Plan on having a leftover meal a week to use up those leftovers or freeze and take in your lunch instead of purchasing a frozen meal. Do not purchase perishable items unless you have a plan to use them before they expire. As potatoes or onions near their shelf life, cut and freeze for hash browns or to use in casseroles in the future. Place a large container in the freezer and place tablespoons of vegetables or roast beef into it. When the container is full, we add a can of tomato sauce and have a deliciously rich beef vegetable soup. This is a great way to use up leftover vegetables! With a bit of practice you can slash your grocery bills and stop throwing money away - literally!
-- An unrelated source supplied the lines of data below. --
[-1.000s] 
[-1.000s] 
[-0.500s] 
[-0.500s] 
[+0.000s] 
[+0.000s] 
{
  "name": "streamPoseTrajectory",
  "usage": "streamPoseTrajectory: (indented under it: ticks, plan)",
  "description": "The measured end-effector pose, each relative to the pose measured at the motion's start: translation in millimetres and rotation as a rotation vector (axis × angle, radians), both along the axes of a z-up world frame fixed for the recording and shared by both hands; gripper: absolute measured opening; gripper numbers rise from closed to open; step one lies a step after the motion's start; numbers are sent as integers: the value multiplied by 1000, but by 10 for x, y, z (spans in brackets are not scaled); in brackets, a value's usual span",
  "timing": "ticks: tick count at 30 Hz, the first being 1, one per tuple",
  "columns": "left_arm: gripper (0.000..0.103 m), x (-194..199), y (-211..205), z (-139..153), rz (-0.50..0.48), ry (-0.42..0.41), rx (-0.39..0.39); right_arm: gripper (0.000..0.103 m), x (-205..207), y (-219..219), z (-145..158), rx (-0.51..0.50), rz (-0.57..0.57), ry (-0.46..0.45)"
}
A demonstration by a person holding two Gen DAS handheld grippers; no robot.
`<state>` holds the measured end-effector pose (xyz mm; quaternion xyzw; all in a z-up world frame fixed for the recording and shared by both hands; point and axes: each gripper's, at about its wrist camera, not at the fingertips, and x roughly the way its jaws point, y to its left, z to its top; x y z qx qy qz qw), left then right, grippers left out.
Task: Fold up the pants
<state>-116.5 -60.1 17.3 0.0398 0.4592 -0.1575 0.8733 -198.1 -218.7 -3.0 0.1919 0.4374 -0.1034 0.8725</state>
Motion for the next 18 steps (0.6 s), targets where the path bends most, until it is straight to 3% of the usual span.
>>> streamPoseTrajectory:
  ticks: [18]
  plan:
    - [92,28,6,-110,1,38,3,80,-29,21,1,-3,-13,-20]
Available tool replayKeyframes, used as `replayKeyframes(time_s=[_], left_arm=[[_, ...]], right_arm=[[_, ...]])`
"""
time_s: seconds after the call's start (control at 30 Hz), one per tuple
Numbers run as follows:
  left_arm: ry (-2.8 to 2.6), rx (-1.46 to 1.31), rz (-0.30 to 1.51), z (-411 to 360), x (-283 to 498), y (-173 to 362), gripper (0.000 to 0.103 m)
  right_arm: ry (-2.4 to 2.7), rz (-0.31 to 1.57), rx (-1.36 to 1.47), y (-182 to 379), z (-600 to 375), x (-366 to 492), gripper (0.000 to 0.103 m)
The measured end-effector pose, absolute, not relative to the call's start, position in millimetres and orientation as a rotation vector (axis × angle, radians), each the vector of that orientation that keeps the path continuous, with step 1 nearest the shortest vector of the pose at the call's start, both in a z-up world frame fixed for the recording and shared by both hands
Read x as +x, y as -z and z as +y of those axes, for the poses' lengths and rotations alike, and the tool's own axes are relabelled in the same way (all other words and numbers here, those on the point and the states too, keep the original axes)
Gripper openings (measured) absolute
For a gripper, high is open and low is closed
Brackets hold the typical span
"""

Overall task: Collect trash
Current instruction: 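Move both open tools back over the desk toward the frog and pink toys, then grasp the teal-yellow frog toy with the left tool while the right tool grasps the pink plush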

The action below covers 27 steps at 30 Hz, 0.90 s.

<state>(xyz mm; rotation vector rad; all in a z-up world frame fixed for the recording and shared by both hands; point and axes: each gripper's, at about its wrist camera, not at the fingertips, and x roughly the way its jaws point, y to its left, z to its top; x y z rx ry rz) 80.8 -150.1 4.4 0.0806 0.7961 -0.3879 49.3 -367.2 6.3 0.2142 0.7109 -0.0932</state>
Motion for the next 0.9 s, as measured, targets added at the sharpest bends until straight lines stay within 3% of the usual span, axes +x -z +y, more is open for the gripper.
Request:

By Diana from Prospect, KY
To reduce the amount of food waste in my refrigerator, I keep a running list on my fridge door. I use a pad of paper with a magnet on the back, place it on my refrigerator, and list foods that needs to be used up, such as leftovers and "odd" items (foods I seldom buy), along with which drawer has what fruits that need to be eaten. Without a list, I had too much food thrown away because it got pushed to the back of my fridge and had gone bad or simply just forgotten about.
Keeping a list is a reminder to all my family members of what can/needs to be eaten and sometimes the location in the fridge of where the food can be found. Keeping a running list has worked well in reducing food waste in my house.
By LisaE from WI
My husband and I are trying to eat less, but do not want to feel deprived. When I cook chicken or turkey breasts, I use a long knife and slice horizonally through the meat to make three thin slices of each breast. We are eating less meat, but it feels like two, or even, three pieces of meat. It is actually only one breast.
One very simple idea is to sprinkle the meat with salt and lemon pepper, add a dash of lemon juice, and about a tablespoon of capers. Cook on each side for about 2-3 minutes. It is so simple, low calorie, and delicious. I like to serve it over pasta or a salad.
Put a list of the item that need to be used soonest in your favorite internet search engine, followed by the word recipe. You will find a recipe for your items or an inspiration to create one.